"The Perks of Being A Wallflower" (2012)

Rating: PG-13  
Genre: Drama
Directed By: Stephen Chbosky
Written By: Stephen Chbosky
In Theatres: Sep 21st, 2012 
Runtime: 103 minutes
Studio: Lionsgate Films

Here we have a fantastic coming of age story revolved around the friendships between a wonderful bunch of characters. You will laugh with them, cry with them, but most of all, have fun with them.
Socially awkward teen Charlie (Logan Lerman) is a wallflower, always watching life from the side lines, until two charismatic students become his mentors. Free-spirited Sam (Emma Watson) and her stepbrother Patrick (Ezra Miller) help Charlie discover the joys of friendship, first love, music and more, while a teacher sparks Charlie's dreams of becoming a writer. However, as his new friends prepare to leave for college, Charlie's inner sadness threatens to shatter his newfound confidence.

This film and the book mean a lot to me. Mostly because reading the book I remember thinking “this character, he thinks the same way I do; he has thoughts that I have had.” Watching the film I feel a warmth and attachment I don’t feel with many films. This film will also always be special to me because it’s how I bonded with my college roommate the first day I met her, and we are now very close.

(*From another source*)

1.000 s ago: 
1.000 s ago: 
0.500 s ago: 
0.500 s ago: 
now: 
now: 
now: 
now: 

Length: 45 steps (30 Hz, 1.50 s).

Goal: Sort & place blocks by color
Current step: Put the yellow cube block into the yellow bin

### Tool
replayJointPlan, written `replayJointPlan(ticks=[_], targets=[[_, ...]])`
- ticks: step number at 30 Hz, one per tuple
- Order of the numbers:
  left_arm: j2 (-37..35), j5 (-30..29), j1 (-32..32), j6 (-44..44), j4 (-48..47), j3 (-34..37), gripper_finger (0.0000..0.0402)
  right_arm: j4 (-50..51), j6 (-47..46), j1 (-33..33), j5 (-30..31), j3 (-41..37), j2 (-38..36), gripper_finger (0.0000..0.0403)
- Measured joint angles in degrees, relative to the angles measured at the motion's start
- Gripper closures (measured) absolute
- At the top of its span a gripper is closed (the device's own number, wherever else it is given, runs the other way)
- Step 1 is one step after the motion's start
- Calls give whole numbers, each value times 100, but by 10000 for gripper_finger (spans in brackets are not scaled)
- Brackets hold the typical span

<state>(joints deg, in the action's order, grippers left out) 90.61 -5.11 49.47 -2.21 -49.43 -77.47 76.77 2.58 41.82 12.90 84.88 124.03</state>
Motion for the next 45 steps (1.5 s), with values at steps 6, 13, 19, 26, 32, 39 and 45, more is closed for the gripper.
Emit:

The story mainly centres around Charlie, Sam and Patrick. Honestly, the film has done so much justice to the book. They are both so well done in their own right. After all, both are written and directed by Stephen Chbosky – this is something I thought was unusual but I'm glad this was what happened. Something I found very interesting was that John Hughes had originally bought the film rights with the intention to write and direct the film. He had hoped to make the film more of a dark comedy. However, his sudden death stalled the project as he had not completed the script before his passing. We could have had a very different film on our hands! In the director's commentary on the DVD of the film, Stephen Chbosky mentions that "Dead Poets Society" (1989) and "The Breakfast Club" (1985) were two of his favourite films and both had an influence on this film. 

The casting was spot on. Logan Lerman does a brilliant job of portraying the diffident and kind Charlie. He is a beautiful character, who to me, really feels like a real person. He brought him to life in a beautiful way. It must have been tough for Emma Watson to distance herself from Harry Potter’s Hermione Granger, but she has over the years grown into such a beautiful and talented actress. I really liked the way she portrayed Sam. Ezra Miller was a wonderful choice for Patrick. I couldn’t imagine a better actor to bring him to life. The three of them fit so well together. 

The novel was first published in 1999, however the action is set during the years 1991-1992. Though no exact year is specified throughout the film, it is implied to be set during the 1990s through the inclusion of such details as no characters using mobile phones or Internet, as well as the use of records and cassette tapes. 

I always feel so much better about life after watching this film and I think that’s a good enough reason to recommend everyone see it.